I've encountered the following misunderstanding. I pose a question (to undergraduates in the U.S.), for example:

Let $P$ be a polygon of $n$ vertices. Is it true that every triangulation of $P$ has the same number of triangles?

This question depends on what constitutes a "triangulation," but assume the student know that. The answer is Yes: every triangulation of $P$ consists of $n-2$ triangles.

Here is the problem I encounter. The students apparently don't understand that "Let $P$ be a polygon" means, let your mind run over all possible polygons, so $P$ is an "arbitrary" polygon, in that it can be anything that fits the definition of a polygon (which the students also know). They wonder, well, maybe $P$ is a convex polygon, and should I answer specific to convex polygons?

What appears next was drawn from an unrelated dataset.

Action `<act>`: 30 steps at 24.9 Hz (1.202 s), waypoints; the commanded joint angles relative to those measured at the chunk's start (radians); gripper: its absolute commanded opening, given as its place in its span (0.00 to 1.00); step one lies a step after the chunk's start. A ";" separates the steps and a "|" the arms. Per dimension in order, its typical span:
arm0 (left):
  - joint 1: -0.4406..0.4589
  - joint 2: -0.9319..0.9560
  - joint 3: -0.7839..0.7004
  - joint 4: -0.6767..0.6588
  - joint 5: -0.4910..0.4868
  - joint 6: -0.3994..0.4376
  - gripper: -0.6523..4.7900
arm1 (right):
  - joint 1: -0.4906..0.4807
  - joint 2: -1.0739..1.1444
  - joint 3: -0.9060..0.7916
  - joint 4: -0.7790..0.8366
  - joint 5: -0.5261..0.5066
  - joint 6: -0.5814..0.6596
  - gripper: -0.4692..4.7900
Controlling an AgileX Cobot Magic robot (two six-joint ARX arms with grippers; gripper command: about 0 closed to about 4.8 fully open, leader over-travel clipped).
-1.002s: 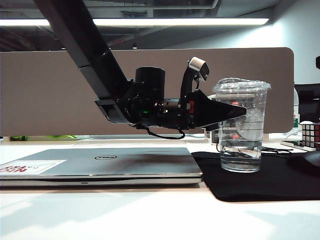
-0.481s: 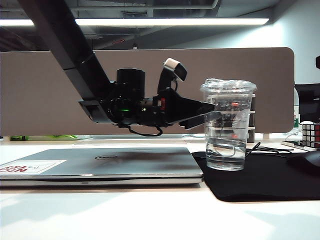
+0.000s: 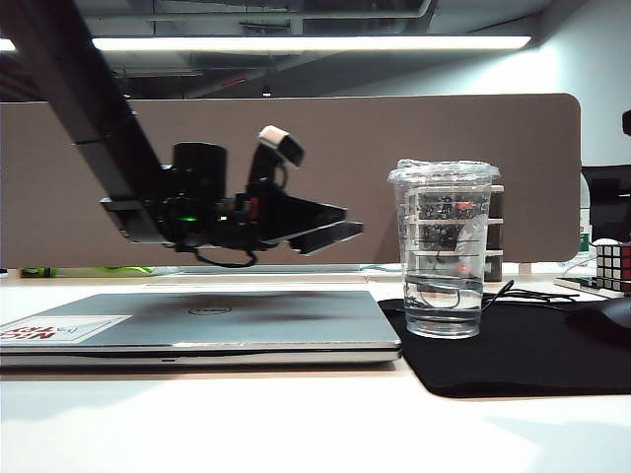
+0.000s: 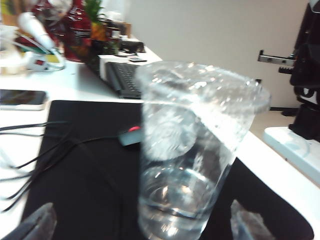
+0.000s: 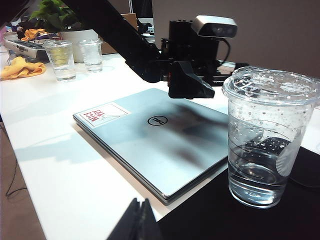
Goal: Pick up the coffee cup and place it on the right side of the laptop.
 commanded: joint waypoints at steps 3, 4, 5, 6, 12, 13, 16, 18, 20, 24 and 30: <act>0.097 -0.009 0.003 0.011 0.060 -0.094 0.47 | 0.001 -0.001 -0.006 0.003 -0.001 -0.004 0.09; 0.124 -0.011 0.003 0.016 0.060 -0.161 0.23 | 0.001 -0.001 -0.006 0.003 -0.001 -0.004 0.09; 0.139 -0.014 0.002 0.017 0.060 -0.197 0.10 | 0.001 -0.001 -0.006 0.003 -0.001 -0.004 0.09; 0.155 -0.017 0.002 0.018 0.060 -0.232 0.11 | 0.001 -0.001 -0.006 0.003 -0.001 -0.004 0.09; 0.246 -0.127 -0.112 0.027 -0.005 -0.310 0.11 | 0.001 -0.001 -0.006 0.003 0.048 -0.004 0.09; 0.259 -0.164 -0.160 0.045 -0.037 -0.311 0.11 | 0.000 -0.001 -0.006 0.003 0.066 -0.004 0.09; 0.306 -0.307 -0.356 0.119 -0.162 -0.308 0.11 | 0.000 -0.001 -0.006 0.003 0.149 -0.004 0.09; 0.333 -0.422 -0.502 0.161 -0.264 -0.308 0.11 | 0.000 -0.001 -0.006 0.003 0.211 -0.004 0.09; 0.341 -0.537 -0.640 0.200 -0.351 -0.295 0.11 | 0.000 -0.001 -0.006 0.003 0.278 -0.004 0.09; 0.339 -0.703 -0.821 0.201 -0.518 -0.241 0.11 | 0.000 0.000 -0.006 0.003 0.385 -0.003 0.09; 0.340 -1.102 -1.203 0.201 -0.774 -0.142 0.11 | 0.000 -0.001 -0.006 0.003 0.434 -0.003 0.09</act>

This example doesn't quite illustrate the problem because the answer is always Yes. But when the answer is sometimes Yes, sometimes No, they seem to get confused over the quantifier. I think it may come down to the meaning of the phrase: "Let $A$ be a $B$." Let $p$ be a point in the plane $\mathbb{R}^2$—meaning any point in the plane, an "arbitrary" point in the plane. Let $P$ be a polygon, meaning any polygon. Let $T$ be a triangulation of a set of $n$ points. Does every triangulation of $n$ points have the same number of triangles? (No, not always.)

Have you encountered this confusion in your teaching? If so, how do you circumvent it?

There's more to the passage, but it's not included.